“You trusted me for years. You trusted me with more important missions than training a mortal, and I never—” She heard where that sentence was going and stopped it. “I’ve earned my place.”
There it was. Still her arrogance. More important than training a mortal when that mortal—when Lightbringer—was more important than any one of us. And most of all, that mortal was mine.
“You hurt her. She flinches away from you. She deserves to be safe and at home in Bismyth.” And at my side.
“You’re never going to move past one mistake.”
I looked at her. “Is it one mistake? Or is it who you are?”
She absorbed that. Her anger was visible. “She doesn’t know what you did. Does she? All of it. From the beginning.”
Her threat was clear.
“I’ve unwrapped my secrets for her, Maura. She knows I plotted for her sake.”
“You mean you told her enough to satisfy her.” The words landed with a quality I didn’t like. “You found her because she was dragon-marked. You’d been looking for her for years before you found her. You weren’t drawn to her. You were drawn to how she could serve your plots.”

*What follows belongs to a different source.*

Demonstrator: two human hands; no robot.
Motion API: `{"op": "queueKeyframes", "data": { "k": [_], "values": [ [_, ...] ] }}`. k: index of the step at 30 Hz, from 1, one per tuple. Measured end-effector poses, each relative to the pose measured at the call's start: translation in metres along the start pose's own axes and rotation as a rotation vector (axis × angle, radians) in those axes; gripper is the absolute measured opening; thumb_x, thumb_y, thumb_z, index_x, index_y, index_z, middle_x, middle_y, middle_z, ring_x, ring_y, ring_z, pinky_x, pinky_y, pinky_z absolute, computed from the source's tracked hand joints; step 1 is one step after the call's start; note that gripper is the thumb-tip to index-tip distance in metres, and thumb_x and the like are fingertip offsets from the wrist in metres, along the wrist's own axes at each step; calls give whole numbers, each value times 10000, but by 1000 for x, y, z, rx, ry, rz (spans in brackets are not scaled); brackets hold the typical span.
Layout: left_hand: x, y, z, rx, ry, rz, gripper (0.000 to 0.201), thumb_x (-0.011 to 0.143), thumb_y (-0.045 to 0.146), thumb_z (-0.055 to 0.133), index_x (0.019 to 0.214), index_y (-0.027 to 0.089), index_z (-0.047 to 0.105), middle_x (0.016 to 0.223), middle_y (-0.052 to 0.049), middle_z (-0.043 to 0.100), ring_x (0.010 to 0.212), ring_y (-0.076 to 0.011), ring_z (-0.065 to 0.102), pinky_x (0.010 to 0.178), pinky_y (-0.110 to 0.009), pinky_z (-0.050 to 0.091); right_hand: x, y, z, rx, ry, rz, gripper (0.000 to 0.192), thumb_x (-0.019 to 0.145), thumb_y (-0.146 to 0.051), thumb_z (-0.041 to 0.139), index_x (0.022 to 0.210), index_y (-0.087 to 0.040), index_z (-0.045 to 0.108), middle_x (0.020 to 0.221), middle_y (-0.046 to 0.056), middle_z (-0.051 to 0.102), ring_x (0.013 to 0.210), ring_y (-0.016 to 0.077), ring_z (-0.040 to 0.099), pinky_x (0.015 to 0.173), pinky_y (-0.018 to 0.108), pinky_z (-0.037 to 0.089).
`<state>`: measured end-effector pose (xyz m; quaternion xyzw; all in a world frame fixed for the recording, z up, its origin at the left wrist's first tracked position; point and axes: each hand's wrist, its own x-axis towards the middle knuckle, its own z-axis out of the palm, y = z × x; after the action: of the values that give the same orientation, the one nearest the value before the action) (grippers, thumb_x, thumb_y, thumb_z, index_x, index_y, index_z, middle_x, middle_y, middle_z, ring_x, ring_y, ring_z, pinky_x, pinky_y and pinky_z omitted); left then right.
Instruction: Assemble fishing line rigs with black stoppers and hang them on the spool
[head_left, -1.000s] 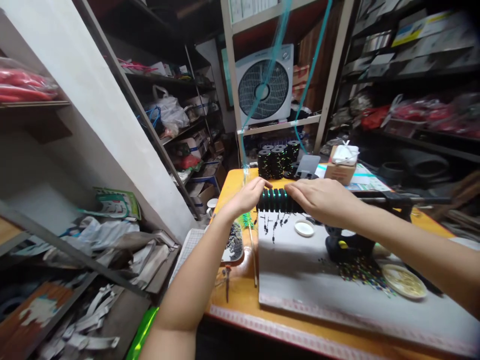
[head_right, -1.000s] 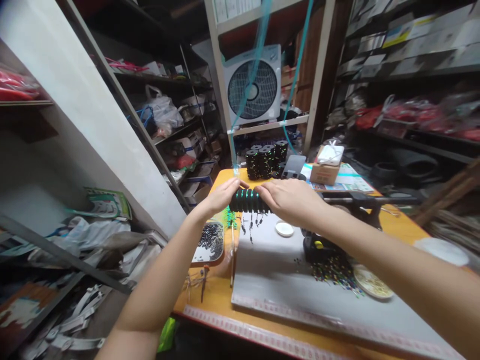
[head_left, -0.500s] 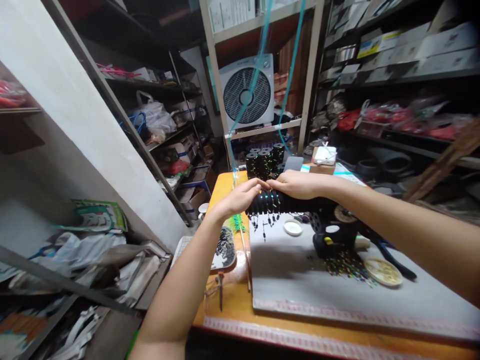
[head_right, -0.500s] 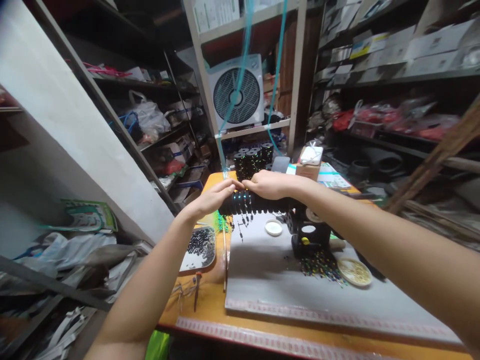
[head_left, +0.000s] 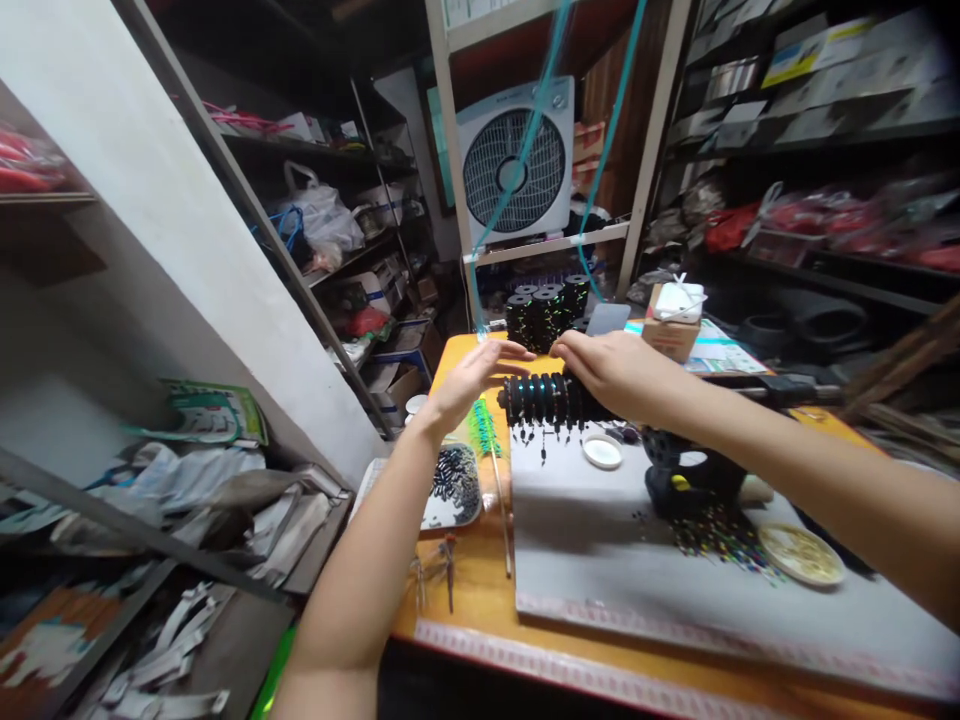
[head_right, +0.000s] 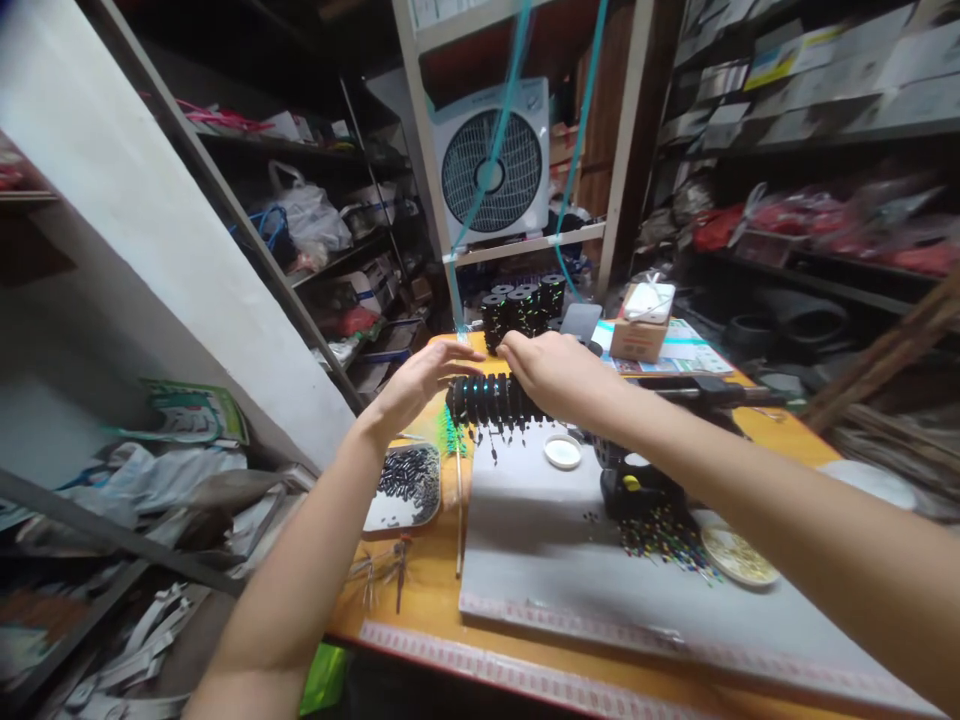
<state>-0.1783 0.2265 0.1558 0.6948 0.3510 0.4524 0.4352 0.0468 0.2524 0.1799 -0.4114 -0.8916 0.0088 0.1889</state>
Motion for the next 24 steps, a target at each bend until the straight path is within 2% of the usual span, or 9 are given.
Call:
{"op": "queueKeyframes", "data": {
  "k": [3,6,9,11,15,18,20,22,24],
  "values": [
    [-19,-5,-4,-13,23,91,358,1021,442,394,1151,234,654,1370,-94,661,1244,-258,632,1074,-443,461,20,10,-5,56,-115,15,450,1006,-446,308,909,-207,675,826,120,727,750,257,647,679,356,445],
    [-31,-9,-8,24,-45,156,333,937,357,500,1215,260,654,1418,-76,628,1347,-277,552,1132,-465,428,36,18,-9,125,-252,-5,487,982,-543,385,803,-218,699,799,72,740,742,228,653,667,328,480],
    [-39,-9,-6,116,-109,175,488,827,239,632,1312,291,615,1490,-66,557,1409,-291,484,1172,-474,395,44,23,-10,168,-336,-9,528,963,-625,446,779,-197,695,793,54,737,704,191,651,655,316,506],
    [-41,-8,-1,188,-103,180,593,794,161,679,1360,308,579,1509,-66,525,1426,-286,457,1204,-474,352,46,25,-8,176,-328,-8,484,969,-595,494,838,-175,698,829,52,738,715,168,658,699,321,525],
    [-40,-13,7,273,-21,202,576,830,173,721,1363,302,543,1451,-83,540,1376,-267,497,1194,-467,359,40,19,-10,144,-135,13,359,995,-409,449,968,-173,719,918,100,761,815,213,692,781,353,524],
    [-37,-20,7,286,4,205,529,846,213,743,1331,283,546,1408,-97,571,1319,-267,554,1141,-456,421,16,6,-22,102,110,30,418,997,-326,356,1229,-141,651,1229,172,701,1111,295,649,959,434,470],
    [-36,-24,5,285,7,208,533,836,228,766,1321,279,551,1412,-103,574,1313,-278,562,1124,-457,433,-12,-4,-32,90,221,26,446,1001,-315,329,1329,-156,586,1341,165,639,1221,301,588,1030,455,426],
    [-34,-26,2,281,6,212,546,822,235,785,1314,280,553,1423,-105,570,1324,-288,553,1123,-458,428,-47,-10,-36,112,287,-8,401,998,-351,360,1276,-210,612,1242,131,682,1129,282,630,973,428,464],
    [-32,-27,0,274,-3,214,550,810,232,798,1301,281,556,1423,-100,570,1331,-288,544,1130,-452,417,-84,-11,-29,166,276,-24,316,994,-397,416,1130,-253,661,1094,104,719,996,262,666,883,396,497]
  ]
}}
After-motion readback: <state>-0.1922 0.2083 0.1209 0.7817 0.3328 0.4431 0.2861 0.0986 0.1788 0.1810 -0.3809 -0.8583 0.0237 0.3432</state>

“It began one way. It has become something else altogether.” I didn’t like to expose how I felt for Cara, not like this.
“Has it?” she demanded, her brows arched. “Do you truly love her? Or have you made yourself love her, because it keeps her close?”

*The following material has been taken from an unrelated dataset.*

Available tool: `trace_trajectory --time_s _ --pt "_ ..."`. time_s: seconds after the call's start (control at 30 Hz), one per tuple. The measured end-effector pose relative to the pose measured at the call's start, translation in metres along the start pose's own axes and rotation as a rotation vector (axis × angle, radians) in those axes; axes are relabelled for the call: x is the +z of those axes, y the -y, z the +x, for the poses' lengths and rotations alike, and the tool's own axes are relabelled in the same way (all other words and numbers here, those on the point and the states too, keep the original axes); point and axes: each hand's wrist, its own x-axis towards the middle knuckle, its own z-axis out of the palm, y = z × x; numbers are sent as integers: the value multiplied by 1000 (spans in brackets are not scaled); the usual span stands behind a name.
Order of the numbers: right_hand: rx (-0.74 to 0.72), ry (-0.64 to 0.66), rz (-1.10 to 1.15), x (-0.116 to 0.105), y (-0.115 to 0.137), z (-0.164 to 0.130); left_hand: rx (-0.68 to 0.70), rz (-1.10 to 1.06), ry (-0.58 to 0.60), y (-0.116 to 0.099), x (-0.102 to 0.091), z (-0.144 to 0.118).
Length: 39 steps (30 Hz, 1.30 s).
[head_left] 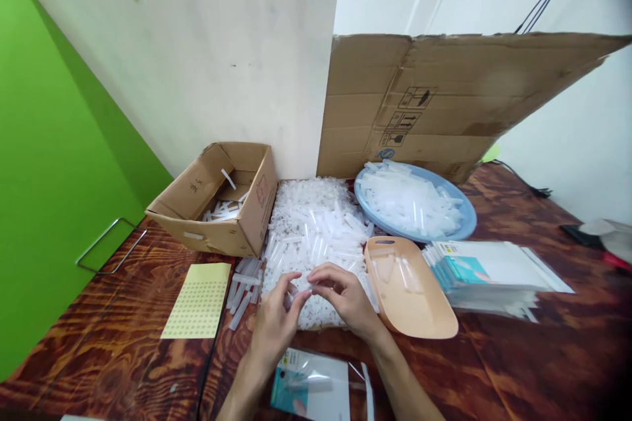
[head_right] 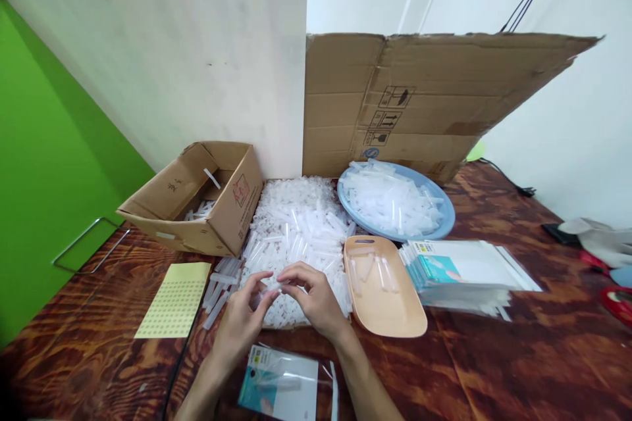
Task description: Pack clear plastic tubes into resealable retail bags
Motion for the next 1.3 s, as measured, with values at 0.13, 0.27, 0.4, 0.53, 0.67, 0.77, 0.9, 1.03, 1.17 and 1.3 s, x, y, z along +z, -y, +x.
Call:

“Don’t speak to me of what you cannot understand.” My voice was cool, but still calm. “You cannot fathom what I feel for Cara.”
She would find a way to imply just that to Cara: that I loved her for what she could be, not for what she was. Corbyn had not helped. I had seen the wound open up under Cara’s tough skin when he called her Lightbringer, the fool.
Before that, she had looked at me so tenderly when she admitted no one had ever chosen her as I had.
“No, but I can fathom what she feels for you.” Her words were hot, filled with bile. “You’re not going to tell her about the past, because if you do, you might lose her, and if you lose her, you lose everything that truly matters. You’re waiting, aren’t you, until you can offer her so much you’re sure she won’t walk away? Until you’re sure she won’t abandon you as you were by everyone who sees the cruel, manipulative truth behind all your charms.”
I’d known this cruelty was within her. It still cut. She was right in the way partially true things were right, seeded with just enough truth to make the rest land.
I let the silence hold. “Are you done?”
Emotions chased each other across her face. I’d given her nothing; she’d known I would give her nothing, and now she reckoned with being right about that too. “Allow me inside again, Fear. I’ll keep your nasty little secrets. She’ll forgive me.”
“She’ll try. But I won’t.”
She nodded once. The movement of someone confirming something they had already suspected and were done disputing. “And would she flinch away from you if she knew you gifted her those nightmares? If she knew you were the reason she felt as if she were burning alive before the recruits’ Trial? You inflicted more pain than I ever did.”
My anger—and underneath it, the impossible desire to remake the past—that she had provoked would have been invisible to most people.
But a knowing, satisfied smile ghosted over her lips, reminding me it was not invisible to Maura. She had spent years learning to read me, and I had spent years letting her.
“I caused her suffering, but no damage. You almost killed her with your arrogance.” I reminded us both.
“Don’t sell yourself short, Fear. There’s still plenty of time for you to kill her with your arrogance. We all know she can’t yet fly. Until she does, Bismyth can’t leave the Trials. You are stranded here by her weakness.”
“Do you think threatening me will bring you back into our family?” I chose the words carefully, cruelly. “Go back to Obsidian.”
“I’m not wanted in Obsidian. Not truly. I’ve been abandoned by them and by you…. Though I have always been loyal to you, you are not loyal.”
If she fancied herself abandoned, she had told herself a story I was not going to successfully wrench away from her. There is no point in arguing with someone who had devoted hours to lovingly constructing their justifications into castle walls and spires, sealing themselves inside.
Her gaze fell from my face to my feet, and I realized at the same time she had that I had moved away, creating distance between us on every level. Her gaze flickered back up, and in her shadowed eyes were both pain and the promise of pain.
“Maura.” Command in my tone; whatever other emotions were beneath it, I did not want to examine.
“I’m going.” She stood unhurried, though the tension was still etched in the line of her neck, the strain of her jaw. She added, with the gentleness of someone extending an undeserved courtesy, “She deserves to know who she is to you. And that ifyou’d wanted her to hear it from you, you’d have told her by now, Fear.”